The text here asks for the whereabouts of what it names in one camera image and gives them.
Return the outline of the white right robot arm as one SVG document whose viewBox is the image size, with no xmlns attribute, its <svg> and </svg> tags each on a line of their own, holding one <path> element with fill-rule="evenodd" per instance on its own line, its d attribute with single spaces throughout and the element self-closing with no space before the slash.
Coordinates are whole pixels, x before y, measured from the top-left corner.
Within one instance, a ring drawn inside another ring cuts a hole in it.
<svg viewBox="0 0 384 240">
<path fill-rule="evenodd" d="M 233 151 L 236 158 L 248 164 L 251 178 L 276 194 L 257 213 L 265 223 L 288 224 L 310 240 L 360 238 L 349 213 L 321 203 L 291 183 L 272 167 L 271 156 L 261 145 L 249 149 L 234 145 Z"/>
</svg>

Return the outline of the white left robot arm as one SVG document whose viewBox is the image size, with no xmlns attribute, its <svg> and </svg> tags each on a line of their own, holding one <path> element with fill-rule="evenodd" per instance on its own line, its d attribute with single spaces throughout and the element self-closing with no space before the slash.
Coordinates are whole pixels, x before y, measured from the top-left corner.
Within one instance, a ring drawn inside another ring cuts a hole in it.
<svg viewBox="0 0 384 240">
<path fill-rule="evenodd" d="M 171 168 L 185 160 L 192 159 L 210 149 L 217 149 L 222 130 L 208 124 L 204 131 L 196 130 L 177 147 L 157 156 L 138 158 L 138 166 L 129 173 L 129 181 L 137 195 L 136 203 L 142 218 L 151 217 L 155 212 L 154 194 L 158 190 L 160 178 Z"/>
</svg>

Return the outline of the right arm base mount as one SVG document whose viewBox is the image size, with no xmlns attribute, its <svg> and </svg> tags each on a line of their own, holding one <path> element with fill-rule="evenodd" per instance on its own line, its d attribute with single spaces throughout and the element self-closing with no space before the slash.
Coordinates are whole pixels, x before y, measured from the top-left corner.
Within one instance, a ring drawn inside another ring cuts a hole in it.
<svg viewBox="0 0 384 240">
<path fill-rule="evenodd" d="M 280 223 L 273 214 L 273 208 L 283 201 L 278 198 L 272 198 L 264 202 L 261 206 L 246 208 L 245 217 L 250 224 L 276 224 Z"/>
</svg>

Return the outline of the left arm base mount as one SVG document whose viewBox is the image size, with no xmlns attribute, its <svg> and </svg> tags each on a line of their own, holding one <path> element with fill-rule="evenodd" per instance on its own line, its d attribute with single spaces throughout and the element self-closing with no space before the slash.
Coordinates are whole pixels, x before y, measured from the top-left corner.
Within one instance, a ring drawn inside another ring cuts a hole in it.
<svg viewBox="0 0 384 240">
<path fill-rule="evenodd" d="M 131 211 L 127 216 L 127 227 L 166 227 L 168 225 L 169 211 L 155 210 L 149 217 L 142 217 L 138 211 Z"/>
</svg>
________________
_Aim of the task_
Return the whole listing, word for word.

_Result of this task_
The text here asks for the whereabouts of what it names in one camera image and gives them.
Return the outline of the white right robot arm as one SVG document whose viewBox is the image size, with no xmlns attribute, its <svg> and </svg> tags each on a line of their own, holding one <path> element with fill-rule="evenodd" per instance on its own line, its d attribute with single spaces throughout and the element self-closing with no space before the slash.
Coordinates are whole pixels, x before y, measured from the top-left corner.
Within one instance, a ring drawn inside another ring cuts a hole in it.
<svg viewBox="0 0 384 240">
<path fill-rule="evenodd" d="M 233 151 L 236 158 L 248 164 L 251 178 L 276 194 L 257 213 L 265 223 L 288 224 L 310 240 L 360 238 L 349 213 L 321 203 L 291 183 L 272 167 L 271 156 L 261 145 L 249 149 L 234 145 Z"/>
</svg>

Return the outline of the white left robot arm as one SVG document whose viewBox is the image size, with no xmlns attribute, its <svg> and </svg> tags each on a line of their own, holding one <path> element with fill-rule="evenodd" per instance on its own line, its d attribute with single spaces throughout and the element self-closing with no space before the slash.
Coordinates are whole pixels, x before y, measured from the top-left corner.
Within one instance, a ring drawn inside another ring cuts a hole in it.
<svg viewBox="0 0 384 240">
<path fill-rule="evenodd" d="M 171 168 L 185 160 L 192 159 L 210 149 L 217 149 L 222 130 L 208 124 L 204 131 L 196 130 L 177 147 L 157 156 L 138 158 L 138 166 L 129 173 L 129 181 L 137 195 L 136 203 L 142 218 L 151 217 L 155 212 L 154 194 L 158 190 L 160 178 Z"/>
</svg>

Return the outline of the right arm base mount as one SVG document whose viewBox is the image size, with no xmlns attribute, its <svg> and </svg> tags each on a line of their own, holding one <path> element with fill-rule="evenodd" per instance on its own line, its d attribute with single spaces throughout and the element self-closing with no space before the slash.
Coordinates are whole pixels, x before y, measured from the top-left corner.
Within one instance, a ring drawn inside another ring cuts a hole in it.
<svg viewBox="0 0 384 240">
<path fill-rule="evenodd" d="M 280 223 L 273 214 L 273 208 L 283 201 L 278 198 L 272 198 L 264 202 L 261 206 L 246 208 L 245 217 L 250 224 L 276 224 Z"/>
</svg>

Return the outline of the left arm base mount as one SVG document whose viewBox is the image size, with no xmlns attribute, its <svg> and </svg> tags each on a line of their own, holding one <path> element with fill-rule="evenodd" per instance on its own line, its d attribute with single spaces throughout and the element self-closing with no space before the slash.
Coordinates are whole pixels, x before y, measured from the top-left corner.
Within one instance, a ring drawn inside another ring cuts a hole in it.
<svg viewBox="0 0 384 240">
<path fill-rule="evenodd" d="M 131 211 L 127 216 L 127 227 L 166 227 L 168 225 L 169 211 L 155 210 L 149 217 L 142 217 L 138 211 Z"/>
</svg>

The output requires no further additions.